Problem details
Transcribe the listing in full, excluding any pictures.

☆ ☆ ☆ ☆ ☆

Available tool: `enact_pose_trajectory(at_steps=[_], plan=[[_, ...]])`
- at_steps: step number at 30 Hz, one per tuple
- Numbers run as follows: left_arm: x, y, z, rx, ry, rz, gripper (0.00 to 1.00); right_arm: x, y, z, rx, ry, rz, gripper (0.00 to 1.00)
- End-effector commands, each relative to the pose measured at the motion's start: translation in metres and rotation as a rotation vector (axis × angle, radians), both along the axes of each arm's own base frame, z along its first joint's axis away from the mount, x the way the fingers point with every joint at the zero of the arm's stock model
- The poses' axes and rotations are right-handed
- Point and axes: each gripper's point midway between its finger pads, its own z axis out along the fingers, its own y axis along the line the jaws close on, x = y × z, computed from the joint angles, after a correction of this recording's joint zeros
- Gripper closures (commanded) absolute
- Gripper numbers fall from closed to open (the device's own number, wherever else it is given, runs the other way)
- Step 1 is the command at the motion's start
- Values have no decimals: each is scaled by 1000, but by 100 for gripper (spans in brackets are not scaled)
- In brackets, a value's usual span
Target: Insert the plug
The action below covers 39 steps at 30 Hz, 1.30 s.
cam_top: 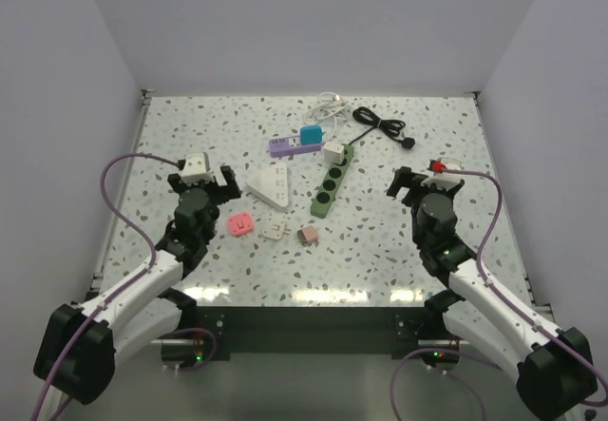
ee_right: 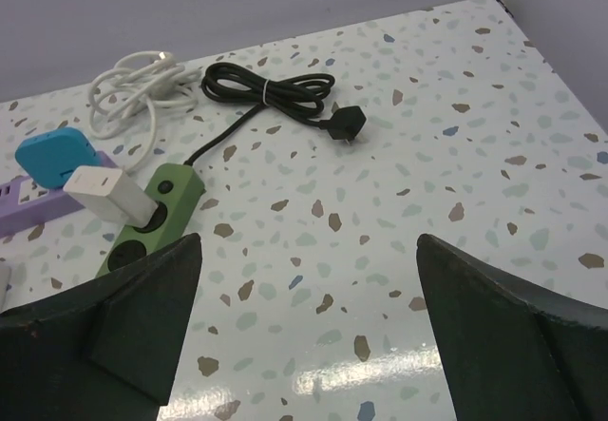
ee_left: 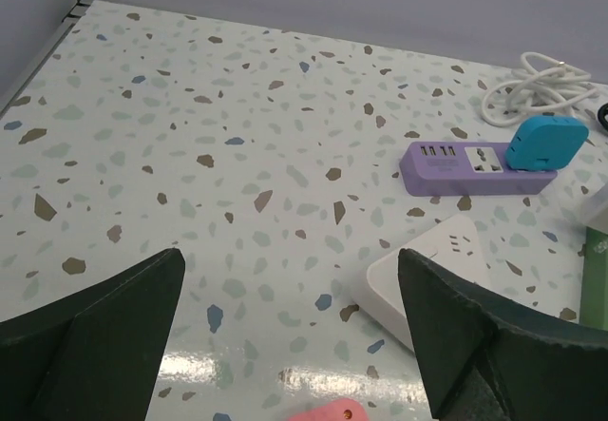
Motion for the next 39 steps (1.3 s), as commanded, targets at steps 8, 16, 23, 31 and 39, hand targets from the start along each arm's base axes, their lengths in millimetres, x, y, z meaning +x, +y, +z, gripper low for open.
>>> enact_pose_trajectory(at_steps=[8, 16, 23, 31, 39], plan=[[15, -4, 2, 21, 34, 16, 0, 4, 2, 7, 12, -15, -3, 2], [-18, -105, -9, -9, -46, -512, 0, 10, 13, 1, 0, 15, 47, 2], [-90, -200, -49, 97, -21, -1007, 3, 13, 20, -2, -10, 35, 83, 2], [-112, -237, -77, 168, 53, -1190, 3, 12, 23, -1, -9, 33, 97, 2], [-105, -242, -101, 206, 116, -1168, 4, 13, 26, 1, -7, 27, 115, 2]])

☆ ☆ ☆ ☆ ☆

Solution to this problem
Available tool: `enact_pose_trajectory(at_steps=[_], plan=[[_, ...]])`
- at_steps: step number at 30 Hz, one per tuple
- Numbers run as follows: left_arm: x, y, z, rx, ry, rz, gripper (0.00 to 1.00); right_arm: x, y, z, rx, ry, rz, gripper (0.00 to 1.00)
- End-effector commands, each relative to the pose measured at the motion's start: translation in metres and rotation as a rotation vector (axis × angle, radians), both along the axes of each arm's own base frame, z along its first joint's axis away from the mount, x the way the fingers point with every joint at the zero of the arm's stock model
- The poses' axes and rotations are right-handed
- Point and axes: each gripper's point midway between its finger pads, its own z axis out along the fingers, its own y axis along the line the jaws close on, x = y × z, computed from the joint angles, after a correction of this recording's joint zeros
- Gripper closures (commanded) absolute
- Gripper numbers fall from closed to open (the device's own number, wherever else it is given, runs the other way)
- Step 1 is the command at the motion's start
- Values have no decimals: each is scaled by 1000, but by 100 for gripper (spans in brackets are not scaled)
- In brackets, a value's usual span
Target: Insert the plug
The action below covers 39 steps at 30 Hz, 1.30 s.
cam_top: 
ee_right: 
ee_left: 
Motion for the next 39 steps (1.3 s), as commanded, targets at steps 8, 16, 23, 31 and 39, hand targets from the start along each arm's base axes, their lengths in millimetres, x, y, z meaning +x, +y, +z, gripper low for open.
>>> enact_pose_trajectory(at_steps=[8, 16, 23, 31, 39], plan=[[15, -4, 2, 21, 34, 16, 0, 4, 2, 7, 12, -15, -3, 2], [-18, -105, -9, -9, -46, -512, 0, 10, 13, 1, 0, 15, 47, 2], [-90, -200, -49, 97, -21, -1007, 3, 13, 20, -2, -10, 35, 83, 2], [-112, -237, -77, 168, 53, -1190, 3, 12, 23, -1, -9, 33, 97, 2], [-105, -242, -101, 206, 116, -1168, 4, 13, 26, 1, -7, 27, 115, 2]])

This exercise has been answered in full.